{-# OPTIONS_GHC -O2 -Wall #-}
{-# OPTIONS_GHC -fno-warn-unused-imports #-}

{-| This library provides a way to train a model
    that predicts the "randomness" of an input @'ByteString'@,
    and two datatypes to facilitate this:

    @'FreqTrain'@ is a datatype that can be constructed via
    training functions that take @'ByteString'@s as input, and
    can be used with the @'measure'@ function to gather an
    estimate of the aforementioned probability of "randomness".

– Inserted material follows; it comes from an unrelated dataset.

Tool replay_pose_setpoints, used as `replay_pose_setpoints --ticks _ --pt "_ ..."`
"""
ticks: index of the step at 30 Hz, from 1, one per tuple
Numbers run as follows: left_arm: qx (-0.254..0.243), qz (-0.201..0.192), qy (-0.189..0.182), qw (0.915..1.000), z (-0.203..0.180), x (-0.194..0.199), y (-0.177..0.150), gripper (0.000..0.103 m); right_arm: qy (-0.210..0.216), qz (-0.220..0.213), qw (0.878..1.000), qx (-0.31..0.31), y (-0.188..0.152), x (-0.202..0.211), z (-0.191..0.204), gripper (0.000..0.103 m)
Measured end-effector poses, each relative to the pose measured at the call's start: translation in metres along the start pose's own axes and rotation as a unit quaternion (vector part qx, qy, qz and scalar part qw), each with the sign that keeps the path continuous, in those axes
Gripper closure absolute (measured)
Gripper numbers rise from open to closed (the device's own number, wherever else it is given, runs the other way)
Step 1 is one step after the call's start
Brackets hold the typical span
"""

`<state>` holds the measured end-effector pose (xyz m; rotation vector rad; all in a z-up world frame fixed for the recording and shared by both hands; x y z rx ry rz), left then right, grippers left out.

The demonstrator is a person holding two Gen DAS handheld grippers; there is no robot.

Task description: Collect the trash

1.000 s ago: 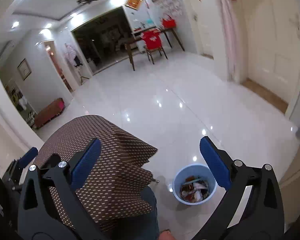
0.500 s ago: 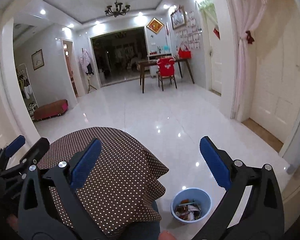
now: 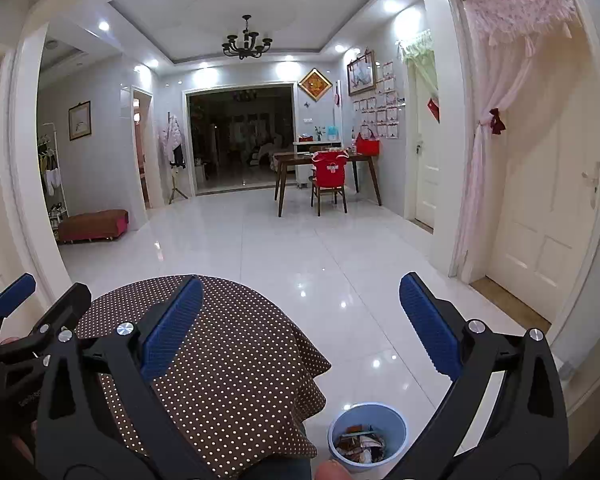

    @'Freq'@ is a datatype that is constructed by calling the @'tabulate'@
    function on a @'FreqTrain'@. @'Freq'@s are meant solely for using (accessing
    the "randomness" values) the trained model in practise, by making
    significant increases to speed in exchange for less extensibility;
    you can neither make a change to a @'Freq'@ or convert it back to
    a @'FreqTrain'@. In practise this however proves to not be a problem,
    because training usually only happens once.

    Laws:
    
    @ 'measure' (f :: 'FreqTrain') b ≡ 'measure' ('tabulate' f) b @

    
    Below is a simple illustration of how to use this library.
    We are going to write a small command-line application that
    trains on some data, and scores @'ByteString'@s according to how
    random they are. We will say that a @'ByteString'@ is 'random'
    if it scores less than 0.05 (on a scale of 0 to 1), and not random
    otherwise.
    
    First, some imports:
  
  @ 
  import Freq
  import Control.Monad (forever)
  
  import qualified Data.ByteString.Char8 as BC
  @
  
    Next, a list of @'FilePath'@s containing training data.
    The training data here is the same as is provided in
    the sample executable of this library. It consists solely
    of books in the Public Domain.
  
  @ 
  trainTexts :: [FilePath]
  trainText
    = fmap (\x -> "txtdocs/" ++ x ".txt")
      -- ^ this line just tells us that all
      --   of the training data is in the 'txtdocs'
      --   directory, and has a '.txt' file extension.
        [ "2000010"
        , "2city10"
        , "80day10"
        , "alcott-little-261"
        , "byron-don-315"
        , "carol10"
        , "center_earth"
        , "defoe-robinson-103"
        , "dracula"
        , "freck10"
        , "invisman"
        , "kipling-jungle-148"
        , "lesms10"
        , "london-call-203"
        , "london-sea-206"
        , "longfellow-paul-210"
        , "madambov"
        , "monroe-d"
        , "moon10"
        , "ozland10"
        , "plgrm10"
        , "sawy210"
        , "speckldb"
        , "swift-modest-171"
        , "time_machine"
        , "war_peace"
        , "white_fang"
        , "zenda10"
        ]
  @

    We are going to use a function provided by this library
    called @'trainWithMany'@. Its type signature is:

  @
  trainWithMany
    :: Foldable t
    => t FilePath   -- ^ FilePaths containing training data
    -> IO FreqTrain -- ^ Frequency table generated as a result of training, inside of 'IO'
  @
    
    In other words, @'trainWithMany'@ takes a bunch of files,
    trains a model with all of the training data contained therein,
    and returns a @'FreqTrain'@ inside of @'IO'@.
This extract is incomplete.